Un symptôme inquiétant pour le naval français
Reste la lecture française et européenne. Pour Paris, l’échec de Naval Group en Pologne n’est pas un accident isolé, mais un symptôme : celui d’une Europe de la défense où la compétition industrielle prime encore largement sur les logiques de consolidation, et où les grands États riverains (Pologne, pays nordiques, Royaume-Uni) construisent leurs architectures navales en dehors de l’écosystème français, malgré le succès réel de programmes comme Barracuda ou FDI (frégate de défense et d’intervention). Pour l’Union européenne, la question est plus large : si chaque grande marine se tourne vers son « champion de proximité », l’espace pour une véritable base industrielle intégrée se réduit, au moment même où les budgets explosent et où la pression américaine pour des capacités crédibles dans le nord et à l’est n’a jamais été aussi forte.

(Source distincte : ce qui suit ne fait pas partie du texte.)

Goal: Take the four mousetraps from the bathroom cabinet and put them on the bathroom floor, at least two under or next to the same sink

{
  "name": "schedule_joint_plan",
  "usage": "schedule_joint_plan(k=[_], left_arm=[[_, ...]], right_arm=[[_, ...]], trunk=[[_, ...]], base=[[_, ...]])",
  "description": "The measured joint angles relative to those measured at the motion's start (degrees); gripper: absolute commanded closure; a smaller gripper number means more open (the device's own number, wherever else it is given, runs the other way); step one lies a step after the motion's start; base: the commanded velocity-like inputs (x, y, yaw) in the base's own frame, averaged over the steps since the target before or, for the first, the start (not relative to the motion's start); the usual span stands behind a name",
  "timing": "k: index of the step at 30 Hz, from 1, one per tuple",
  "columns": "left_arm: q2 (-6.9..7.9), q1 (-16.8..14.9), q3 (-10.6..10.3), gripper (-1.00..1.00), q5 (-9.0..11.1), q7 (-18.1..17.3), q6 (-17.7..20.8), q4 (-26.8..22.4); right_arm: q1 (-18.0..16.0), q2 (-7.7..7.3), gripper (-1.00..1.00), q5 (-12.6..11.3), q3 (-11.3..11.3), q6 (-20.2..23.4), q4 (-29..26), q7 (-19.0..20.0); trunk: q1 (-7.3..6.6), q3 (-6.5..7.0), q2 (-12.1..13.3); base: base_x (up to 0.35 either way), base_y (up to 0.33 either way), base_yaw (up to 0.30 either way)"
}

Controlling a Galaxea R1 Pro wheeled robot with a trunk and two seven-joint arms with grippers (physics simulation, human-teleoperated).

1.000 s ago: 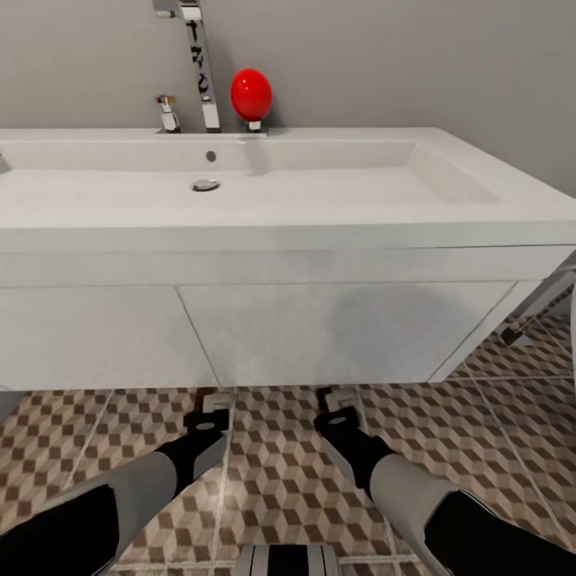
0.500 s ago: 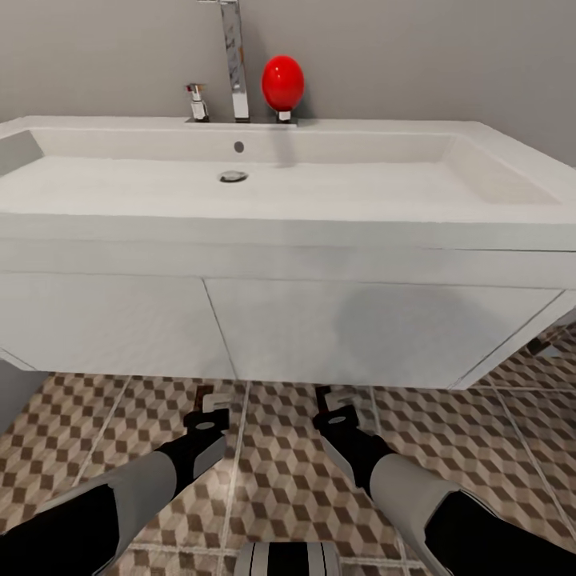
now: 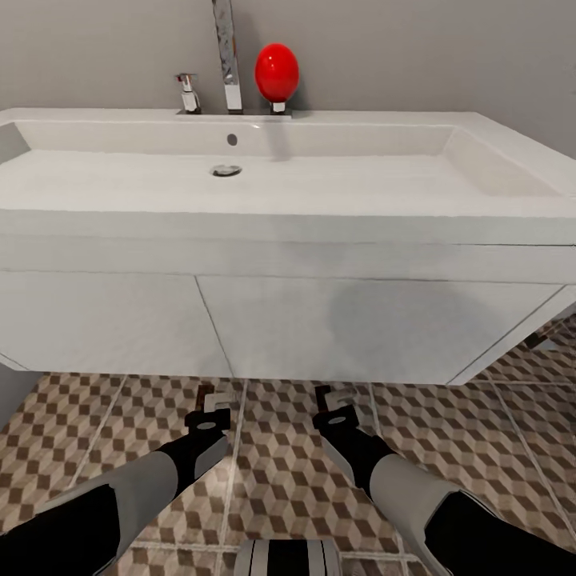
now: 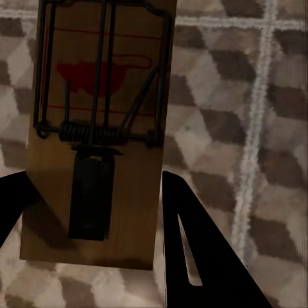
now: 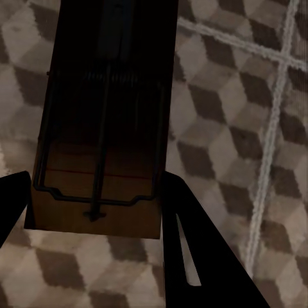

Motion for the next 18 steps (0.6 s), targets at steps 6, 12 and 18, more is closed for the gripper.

En creux, le programme Orka raconte donc deux histoires. Du point de vue polono-suédois, celle d’un rattrapage massif de capacités, d’un ancrage régional renforcé et d’une montée en gamme industrielle autour de la construction sous-marine. Du point de vue français, celle d’un oubli de plus sur un théâtre clé, qui oblige à reposer la question de la stratégie export, des alliances industrielles et de la manière de peser dans les choix navals d’une Europe qui se réarme vite, mais pas forcément avec les solutions tricolores.